Wow! How to explain this...Walker wrote: ↑Tue Oct 04, 2022 8:27 amHave you read Eric Hoffer's thoughts about nature? If not, you would enjoy them.iambiguous wrote: ↑Mon Oct 03, 2022 8:44 pm Instead, what I have come to focus on is how nature itself, while "blessing" some of the people some of the time, can also make life a living hell for others. Just ask the folks in parts of Florida these days. Or the folks who have suffered a great loss as a result of the covid pandemic. Hurricanes and viruses are nature in a nutshell.
I contribute to a thread here -- viewtopic.php?f=20&t=28015&start=900 -- revolving around quotes. I bring the "great minds" I quote over on my ILP thread here.
I rotate through ten authors. Most of the quotes come from the Goodreads book site. And, as I run out of quotes from one, I add another.
Well, the next one on my list is Eric Hoffer.
Doesn't have much to do with magic and electro-magnetism, I suspect, but it shows how "spooky" things -- coincidences -- can pop up in your life and get you to supposing all sorts of things.
In fact, I recall many years ago I was watching a TV program that featured James Randi exposing what he construed to be skilled magicians passing themselves off as the "real deal". I believe one of them was Uri Gellar. Geller addresses the audience. He asked viewers to go through their house. He told them that they would find something truly out of the ordinary. Something that always worked but now did not. Something that never worked but now did. So, my daughter and I go from room to room. Nothing. But while in the bathroom there was suddenly an explosion of flashing lights outside the house. Fire engines and ambulances and cop cars. And that had never happened in all the years we lived there.
It turned out a house had caught on fire and nearly burned to the ground.
Does that count, Mr. Gellar?
There are just weird things happening in the world. And, after all, the very existence of existence itself is nothing short of mind-boggling. It's not just how to explain it, but how to even go about explaining it.
Only from my frame of mind, those such as Pagans tend to focus on Nature only when it is bountiful and aesthetically beautiful.
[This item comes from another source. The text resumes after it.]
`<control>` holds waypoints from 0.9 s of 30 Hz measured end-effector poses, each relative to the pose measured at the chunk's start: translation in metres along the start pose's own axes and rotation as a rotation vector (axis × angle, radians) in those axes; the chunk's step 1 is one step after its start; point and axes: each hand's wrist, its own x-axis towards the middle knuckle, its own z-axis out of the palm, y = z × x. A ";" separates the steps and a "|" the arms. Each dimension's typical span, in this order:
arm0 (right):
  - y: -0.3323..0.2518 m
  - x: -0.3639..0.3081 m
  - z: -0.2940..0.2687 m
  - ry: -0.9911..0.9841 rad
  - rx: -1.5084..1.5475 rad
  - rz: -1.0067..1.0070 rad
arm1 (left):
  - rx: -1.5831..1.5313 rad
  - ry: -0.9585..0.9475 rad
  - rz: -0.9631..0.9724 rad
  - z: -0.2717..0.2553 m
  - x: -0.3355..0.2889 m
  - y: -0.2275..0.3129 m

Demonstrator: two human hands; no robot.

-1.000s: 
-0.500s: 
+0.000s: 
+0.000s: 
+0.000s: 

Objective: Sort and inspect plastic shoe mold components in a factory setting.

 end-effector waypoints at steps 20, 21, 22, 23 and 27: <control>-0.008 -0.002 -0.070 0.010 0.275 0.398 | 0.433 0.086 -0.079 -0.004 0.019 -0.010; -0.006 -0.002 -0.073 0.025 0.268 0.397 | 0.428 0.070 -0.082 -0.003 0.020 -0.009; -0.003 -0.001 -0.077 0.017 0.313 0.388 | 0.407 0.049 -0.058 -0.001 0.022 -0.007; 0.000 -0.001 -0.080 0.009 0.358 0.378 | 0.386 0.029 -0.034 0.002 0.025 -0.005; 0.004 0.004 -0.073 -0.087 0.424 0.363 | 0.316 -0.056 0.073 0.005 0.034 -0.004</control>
Mother Nature. The emphasis, for example, on Native Americans and Aboriginals and their own "spiritual" attachment "to the land".
Going all the way back to those communities who practiced animal and human sacrifices in order to please or to appease the Gods of Nature.
But: the main reason they did that was because nature could also be brutally savage.
From my frame of mind, this "spiritual" component revolves more around a psychological defense mechanism. Being able to ground your "soul" in something you are able to anchor I to. Something that reconfigures the individual as an "utterly tiny and insignificant speck of existence" in the staggering vastness of all there is given the brute facticity of an essentially meaningless and purposeless existence into "somehow" being "at one" with the universe.
Or with God. Or with the Goddess.
Unless of course I'm wrong.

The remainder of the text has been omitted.